7.         À cautela, mas sem conceder, a AT, impugnando, sustenta a legalidade da autoliquidação da Requerente, rebatendo os argumentos invocados por esta, nomeadamente questionando a base legal que sustenta que os prejuízos tributáveis de algumas das sociedades do grupo possam influenciar a base tributável das Derramas das demais sociedades dominadas que integram o perímetro do grupo, em particular com os seguintes argumentos:

(i)         Após analisar a base legal, o mecanismo de liquidação e a relevância da Derrama Municipal no ordenamento jurídico-fiscal nacional, especialmente a sua relevância para a autonomia financeira e fiscal dos municípios – desígnios constitucionalmente consagrados – a Requerente pronuncia-se sobre a natureza jurídica da Derrama Municipal.

(ii)        Assim, e considerando a tipologia dos impostos dominante na Doutrina portuguesa, a Requerida conclui que a Derrama Municipal assume a natureza de um imposto geral, ordinário, directo, real, periódico e não estadual (o sujeito activo do imposto é o Município, enquanto pessoa colectiva de direito público).

(iii)      Relativamente à perspectiva imposto principal ou acessório ou independente, considera a Requerida que, à face da nova Lei das Finanças Locais – Lei 2/2007 – a Derrama deixou de assumir natureza acessória, devendo ser sufragado o entendimento do Prof. Saldanha Sanches (vertido na Revista Fiscalidade nº 38), segundo o qual se impõe “a conclusão no sentido da autonomia deste imposto”que apenas se socorre das regras de cálculo do IRC para apuramento do lucro tributável.

(iv)      Em face desta posição e do disposto na LFL, conclui a Recorrida que:

*            É sujeito activo do imposto o município correspondente à área geográfica no qual é gerado o rendimento, podendo haver tantos sujeitos activos quantos os municípios onde uma sociedade gera rendimentos.

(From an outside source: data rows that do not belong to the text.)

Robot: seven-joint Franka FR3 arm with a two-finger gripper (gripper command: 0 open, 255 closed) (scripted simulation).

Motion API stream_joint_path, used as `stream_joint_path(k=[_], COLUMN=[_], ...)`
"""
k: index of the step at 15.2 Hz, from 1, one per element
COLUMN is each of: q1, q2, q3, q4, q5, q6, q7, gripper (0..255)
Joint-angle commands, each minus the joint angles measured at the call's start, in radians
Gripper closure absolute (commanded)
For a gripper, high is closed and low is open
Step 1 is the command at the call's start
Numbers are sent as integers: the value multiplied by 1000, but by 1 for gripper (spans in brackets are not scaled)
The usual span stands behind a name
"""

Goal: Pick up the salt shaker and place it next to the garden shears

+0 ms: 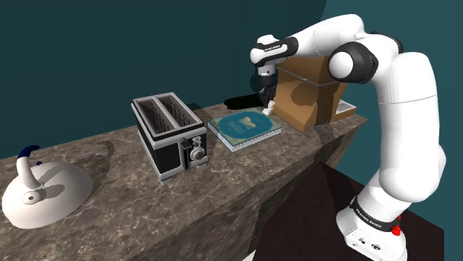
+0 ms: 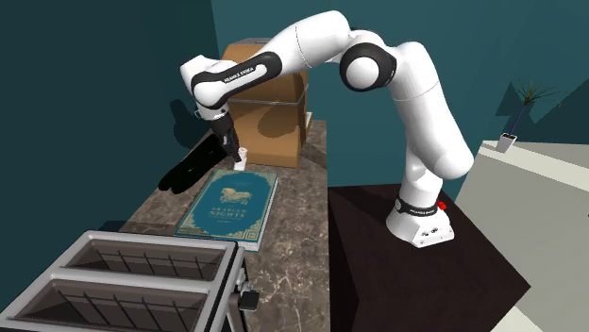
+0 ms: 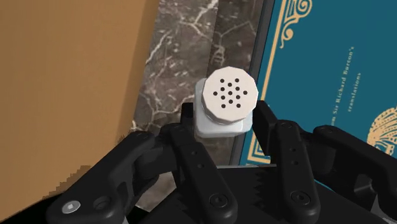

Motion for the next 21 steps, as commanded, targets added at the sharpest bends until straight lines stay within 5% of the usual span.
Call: stream_joint_path(k=[1, 3, 4, 8, 13, 21], q1=[-16, -17, -16, -9, -16, -16], q2=[15, 15, 20, 1, 52, 52], q3=[-12, -12, -10, -10, -27, -27], q4=[-3, -3, 4, -30, 176, 176], q5=[-5, -5, -4, -7, 8, 8], q6=[-6, -6, -8, 5, -151, -151], q7=[-3, -3, 0, 6, -8, -9], gripper=[255, 255, 0, 0, 0, 0])
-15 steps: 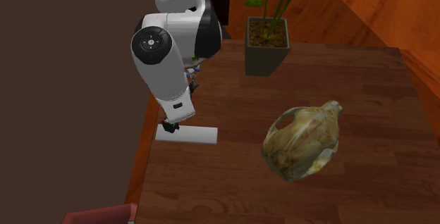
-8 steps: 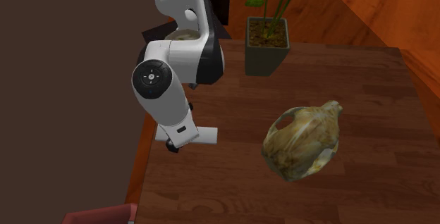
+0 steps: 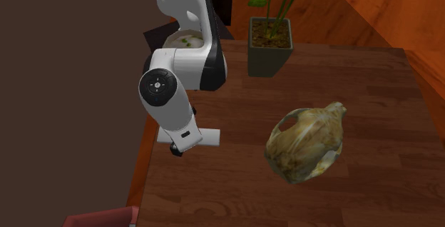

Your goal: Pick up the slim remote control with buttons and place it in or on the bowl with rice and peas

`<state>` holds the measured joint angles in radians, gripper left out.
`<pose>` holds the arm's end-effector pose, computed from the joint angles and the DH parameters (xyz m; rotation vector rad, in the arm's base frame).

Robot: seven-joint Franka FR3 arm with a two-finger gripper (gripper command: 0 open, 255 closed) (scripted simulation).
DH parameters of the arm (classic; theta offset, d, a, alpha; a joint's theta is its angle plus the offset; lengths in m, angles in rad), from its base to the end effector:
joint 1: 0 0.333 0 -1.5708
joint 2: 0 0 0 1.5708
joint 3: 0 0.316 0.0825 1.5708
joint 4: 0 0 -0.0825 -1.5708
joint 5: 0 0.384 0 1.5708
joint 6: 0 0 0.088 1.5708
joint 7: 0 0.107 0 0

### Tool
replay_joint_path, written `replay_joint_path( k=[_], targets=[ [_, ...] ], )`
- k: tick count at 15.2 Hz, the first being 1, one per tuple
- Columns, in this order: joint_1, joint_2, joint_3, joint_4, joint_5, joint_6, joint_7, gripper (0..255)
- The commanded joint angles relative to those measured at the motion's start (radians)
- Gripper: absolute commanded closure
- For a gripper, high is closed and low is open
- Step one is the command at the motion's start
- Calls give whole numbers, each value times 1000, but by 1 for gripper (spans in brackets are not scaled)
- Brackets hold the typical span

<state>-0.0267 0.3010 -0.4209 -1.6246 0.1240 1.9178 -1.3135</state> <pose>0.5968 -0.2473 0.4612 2.8505 1.2777 0.0143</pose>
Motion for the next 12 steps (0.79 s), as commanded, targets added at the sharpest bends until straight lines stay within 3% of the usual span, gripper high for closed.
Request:
replay_joint_path(
  k=[1,4,5,12],
  targets=[
    [0,0,0,0,0,1,0,0],
    [0,0,0,0,0,1,0,0],
    [0,0,0,0,0,1,0,255],
    [0,0,0,0,0,0,0,255]
  ],
)
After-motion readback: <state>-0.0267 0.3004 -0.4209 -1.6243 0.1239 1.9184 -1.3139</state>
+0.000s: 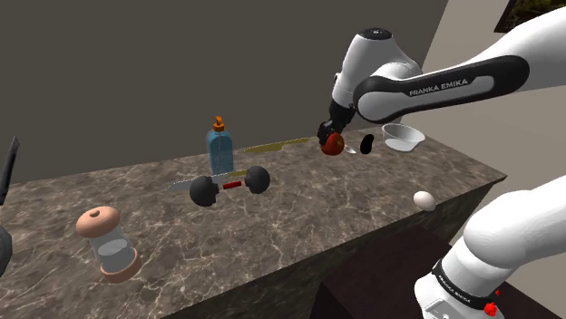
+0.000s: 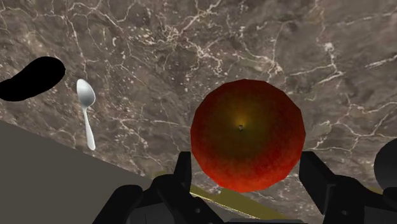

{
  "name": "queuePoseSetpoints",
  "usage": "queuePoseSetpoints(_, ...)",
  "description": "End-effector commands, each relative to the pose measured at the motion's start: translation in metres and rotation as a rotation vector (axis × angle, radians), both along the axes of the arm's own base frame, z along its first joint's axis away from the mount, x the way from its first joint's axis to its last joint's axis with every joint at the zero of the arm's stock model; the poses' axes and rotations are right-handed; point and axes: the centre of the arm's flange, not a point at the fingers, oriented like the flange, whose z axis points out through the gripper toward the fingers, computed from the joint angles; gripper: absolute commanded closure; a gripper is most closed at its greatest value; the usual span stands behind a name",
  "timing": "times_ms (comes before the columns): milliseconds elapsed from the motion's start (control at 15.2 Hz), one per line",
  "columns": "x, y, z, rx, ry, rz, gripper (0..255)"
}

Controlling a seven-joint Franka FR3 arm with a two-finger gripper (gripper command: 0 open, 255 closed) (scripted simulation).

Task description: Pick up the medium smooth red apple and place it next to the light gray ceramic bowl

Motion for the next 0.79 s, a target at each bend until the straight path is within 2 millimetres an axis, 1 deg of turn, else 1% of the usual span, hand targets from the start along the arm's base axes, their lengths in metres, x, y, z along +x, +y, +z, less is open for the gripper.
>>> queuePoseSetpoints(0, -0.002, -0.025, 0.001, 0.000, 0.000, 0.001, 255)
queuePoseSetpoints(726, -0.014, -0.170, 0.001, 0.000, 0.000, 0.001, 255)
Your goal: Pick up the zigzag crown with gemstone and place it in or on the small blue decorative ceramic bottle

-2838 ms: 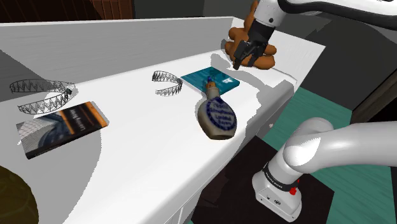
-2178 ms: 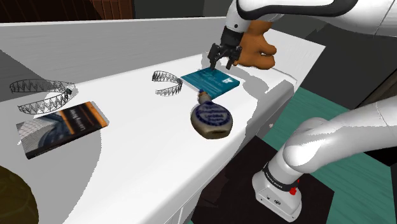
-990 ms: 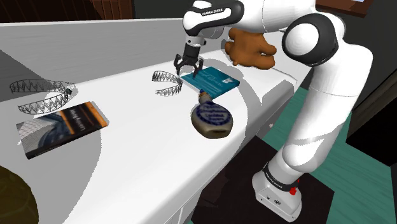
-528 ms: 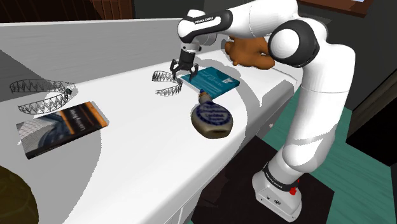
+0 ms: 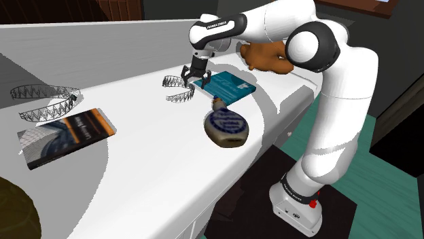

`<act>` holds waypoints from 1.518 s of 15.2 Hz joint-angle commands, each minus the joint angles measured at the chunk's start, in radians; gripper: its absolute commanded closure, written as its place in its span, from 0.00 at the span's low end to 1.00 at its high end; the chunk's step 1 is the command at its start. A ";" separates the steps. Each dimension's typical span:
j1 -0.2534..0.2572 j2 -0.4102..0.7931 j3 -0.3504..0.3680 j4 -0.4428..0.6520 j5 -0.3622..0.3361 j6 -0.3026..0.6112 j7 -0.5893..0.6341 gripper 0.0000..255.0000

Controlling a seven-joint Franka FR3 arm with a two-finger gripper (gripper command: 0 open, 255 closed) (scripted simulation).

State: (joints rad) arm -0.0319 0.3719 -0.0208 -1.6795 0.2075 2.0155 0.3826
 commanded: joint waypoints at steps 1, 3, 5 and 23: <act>0.001 0.006 0.001 -0.003 0.001 0.000 -0.001 0.00; 0.001 0.007 0.001 -0.001 0.001 -0.001 -0.001 1.00; 0.000 0.007 0.001 -0.004 0.001 0.002 -0.003 1.00; 0.000 -0.035 -0.002 0.086 -0.009 -0.129 0.023 1.00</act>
State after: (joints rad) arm -0.0313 0.3393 -0.0226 -1.6062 0.1992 1.9024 0.4034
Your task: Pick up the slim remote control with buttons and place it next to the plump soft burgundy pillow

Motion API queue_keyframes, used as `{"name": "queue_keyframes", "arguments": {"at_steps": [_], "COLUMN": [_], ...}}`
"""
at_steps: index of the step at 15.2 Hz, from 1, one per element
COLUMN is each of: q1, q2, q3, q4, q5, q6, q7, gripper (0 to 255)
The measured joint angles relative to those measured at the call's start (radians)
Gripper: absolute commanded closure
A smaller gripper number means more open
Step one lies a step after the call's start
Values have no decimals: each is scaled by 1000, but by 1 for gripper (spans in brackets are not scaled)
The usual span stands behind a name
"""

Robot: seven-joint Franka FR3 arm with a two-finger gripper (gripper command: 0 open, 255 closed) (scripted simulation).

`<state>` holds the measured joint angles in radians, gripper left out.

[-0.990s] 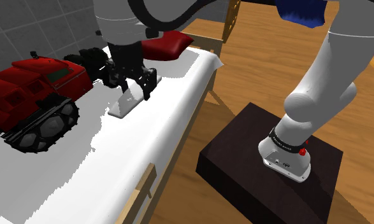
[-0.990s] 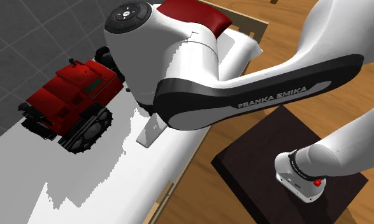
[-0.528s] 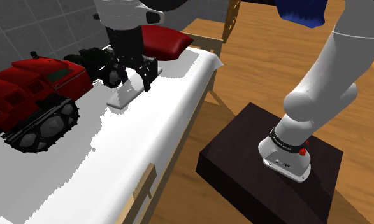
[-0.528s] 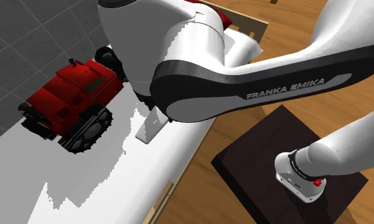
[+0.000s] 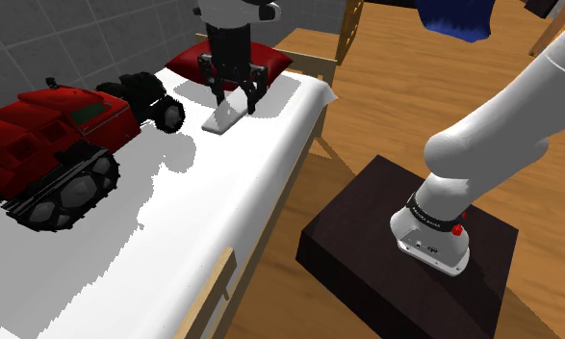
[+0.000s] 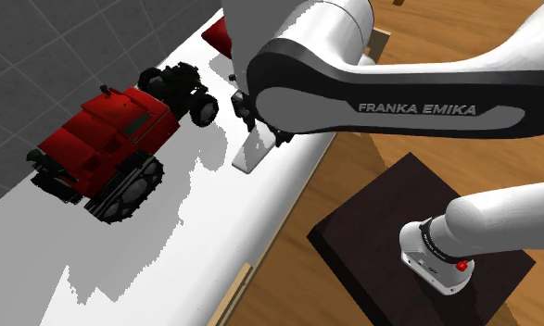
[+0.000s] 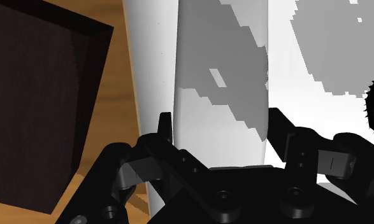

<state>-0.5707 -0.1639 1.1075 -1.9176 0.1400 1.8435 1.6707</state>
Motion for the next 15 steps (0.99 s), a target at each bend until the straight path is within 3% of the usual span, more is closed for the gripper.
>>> {"name": "queue_keyframes", "arguments": {"at_steps": [4,8,15], "q1": [-4,-18,-74], "q2": [-81,-117,-106], "q3": [-119,-206,-321], "q4": [-59,-100,-113], "q5": [63,80,52], "q6": [-3,-1,-1], "q7": [-148,-259,-422], "gripper": [255,255,255]}}
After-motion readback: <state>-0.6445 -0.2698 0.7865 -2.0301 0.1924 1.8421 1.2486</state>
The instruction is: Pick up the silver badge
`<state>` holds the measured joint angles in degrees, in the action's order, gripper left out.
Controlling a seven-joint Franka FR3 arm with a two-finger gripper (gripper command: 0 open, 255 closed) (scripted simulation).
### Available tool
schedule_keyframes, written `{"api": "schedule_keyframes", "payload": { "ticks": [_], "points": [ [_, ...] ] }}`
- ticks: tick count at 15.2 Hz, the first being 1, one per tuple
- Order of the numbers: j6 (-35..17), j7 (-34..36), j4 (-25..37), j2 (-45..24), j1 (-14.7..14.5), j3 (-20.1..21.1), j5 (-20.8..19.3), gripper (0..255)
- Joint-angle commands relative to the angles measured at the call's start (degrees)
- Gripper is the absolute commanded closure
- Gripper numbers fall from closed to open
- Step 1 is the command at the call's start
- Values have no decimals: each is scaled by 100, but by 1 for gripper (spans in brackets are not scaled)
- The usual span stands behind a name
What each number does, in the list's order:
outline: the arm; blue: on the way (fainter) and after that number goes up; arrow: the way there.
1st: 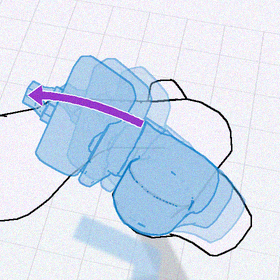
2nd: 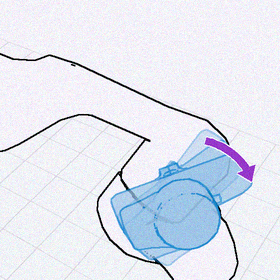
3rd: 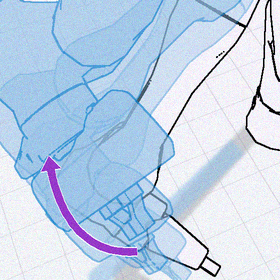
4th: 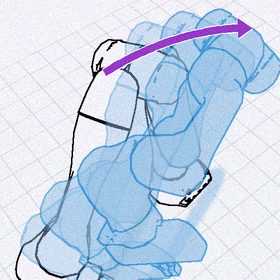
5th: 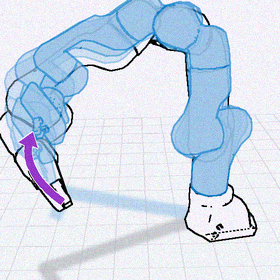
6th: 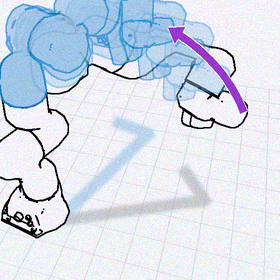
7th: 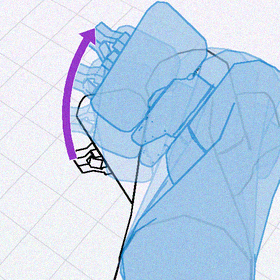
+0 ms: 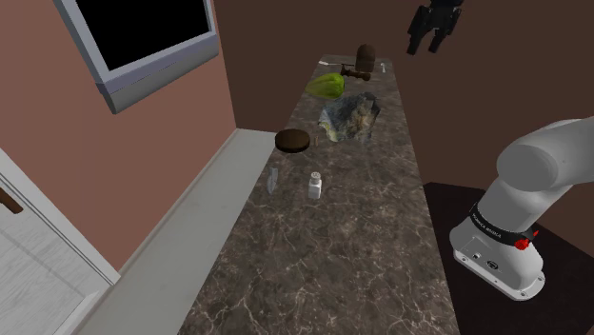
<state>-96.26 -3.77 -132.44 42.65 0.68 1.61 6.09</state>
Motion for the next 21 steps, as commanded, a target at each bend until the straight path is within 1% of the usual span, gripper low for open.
{"api": "schedule_keyframes", "payload": {
  "ticks": [1, 6, 11, 17, 21],
  "points": [
    [0, 0, 0, 0, 0, 0, 0, 0],
    [-579, 993, -574, 36, -43, 693, 328, 0],
    [-1211, 1998, -912, -212, -91, 1433, 654, 0],
    [-2032, 3245, -990, -899, -51, 2379, 910, 0],
    [-2591, 4143, -846, -1579, 103, 3054, 888, 0]
  ]
}}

*            Quanto à incidência real, esta recai sobre o lucro tributável das sociedades, sendo que para efeitos de determinação da base de incidência da Derrama Municipal, o legislador se socorreu dos mecanismos previsto no Código do IRC.

*            Havendo um grupo de sociedades tributadas pelo RETGS, cada sociedade que integra esse perímetro deve, para efeitos de Derrama, ser tributada tendo por base o seu próprio lucro tributável.

*            Pelo que a tese assumida na jurisprudência do STA nesta matéria não tem cabimento, sendo que, na opinião da Requerida, aderir a tal posição será denegar a concretização dos desígnios constitucionalmente consagrados e legitimar o reforço das assimetrias entre Municípios, o que é contrário à Constituição.

*            A nova redacção introduzida pela Lei nº 64-B/2011 (Lei do OGE para 2012) ao artigo 14º da Lei 2/2007 (Lei das Finanças Locais) visou reparar a sua desadequação à Lei Fundamental, pois, a partir dessa alteração ficou consagrado, expressamente, que “quando seja aplicável o regime especial de tributação dos grupos de sociedades, a Derrama incide sobre o lucro tributável individual de cada uma das sociedades do grupo, sem prejuízo do disposto no artigo 115º do Código do IRC.”

*            O propósito desta alteração visou obstar à dimanação de jurisprudência eivada de inconstitucionalidade – violação dos princípios constitucionais ínsitos nos artigos 81º, 104º e 238º da CRP.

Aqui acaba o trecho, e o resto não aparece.